__PROBLEM TO SOLVE__
Copy each line containing "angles" from the listing below.

__COLLECTED DATA__

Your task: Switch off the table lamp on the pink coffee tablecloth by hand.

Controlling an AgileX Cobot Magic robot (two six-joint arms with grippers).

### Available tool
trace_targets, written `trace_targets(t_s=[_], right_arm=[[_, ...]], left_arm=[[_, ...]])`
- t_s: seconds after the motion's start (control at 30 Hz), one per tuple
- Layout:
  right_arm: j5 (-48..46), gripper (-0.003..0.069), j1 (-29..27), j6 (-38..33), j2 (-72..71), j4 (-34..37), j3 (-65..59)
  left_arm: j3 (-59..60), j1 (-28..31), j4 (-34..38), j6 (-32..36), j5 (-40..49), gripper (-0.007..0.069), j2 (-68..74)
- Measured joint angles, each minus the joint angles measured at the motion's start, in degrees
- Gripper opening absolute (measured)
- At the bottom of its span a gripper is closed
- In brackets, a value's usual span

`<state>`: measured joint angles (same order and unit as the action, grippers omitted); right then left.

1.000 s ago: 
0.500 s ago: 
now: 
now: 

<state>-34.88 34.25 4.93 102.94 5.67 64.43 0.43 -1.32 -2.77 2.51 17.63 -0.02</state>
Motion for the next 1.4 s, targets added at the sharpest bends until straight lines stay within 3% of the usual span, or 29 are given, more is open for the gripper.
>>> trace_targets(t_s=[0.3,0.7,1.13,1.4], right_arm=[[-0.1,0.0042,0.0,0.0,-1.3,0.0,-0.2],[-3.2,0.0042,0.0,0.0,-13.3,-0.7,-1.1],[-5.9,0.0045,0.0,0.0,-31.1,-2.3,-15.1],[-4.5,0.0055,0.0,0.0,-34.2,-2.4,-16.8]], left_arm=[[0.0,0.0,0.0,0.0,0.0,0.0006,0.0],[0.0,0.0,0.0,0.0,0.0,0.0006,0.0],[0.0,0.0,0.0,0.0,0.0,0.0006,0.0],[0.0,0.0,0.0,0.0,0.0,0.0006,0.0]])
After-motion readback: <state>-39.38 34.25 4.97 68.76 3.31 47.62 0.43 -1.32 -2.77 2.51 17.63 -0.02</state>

__WRITTEN REPLY__
- Measured joint angles, each minus the joint angles measured at the motion's start, in degrees
`<state>`: measured joint angles (same order and unit as the action, grippers omitted); right then left.

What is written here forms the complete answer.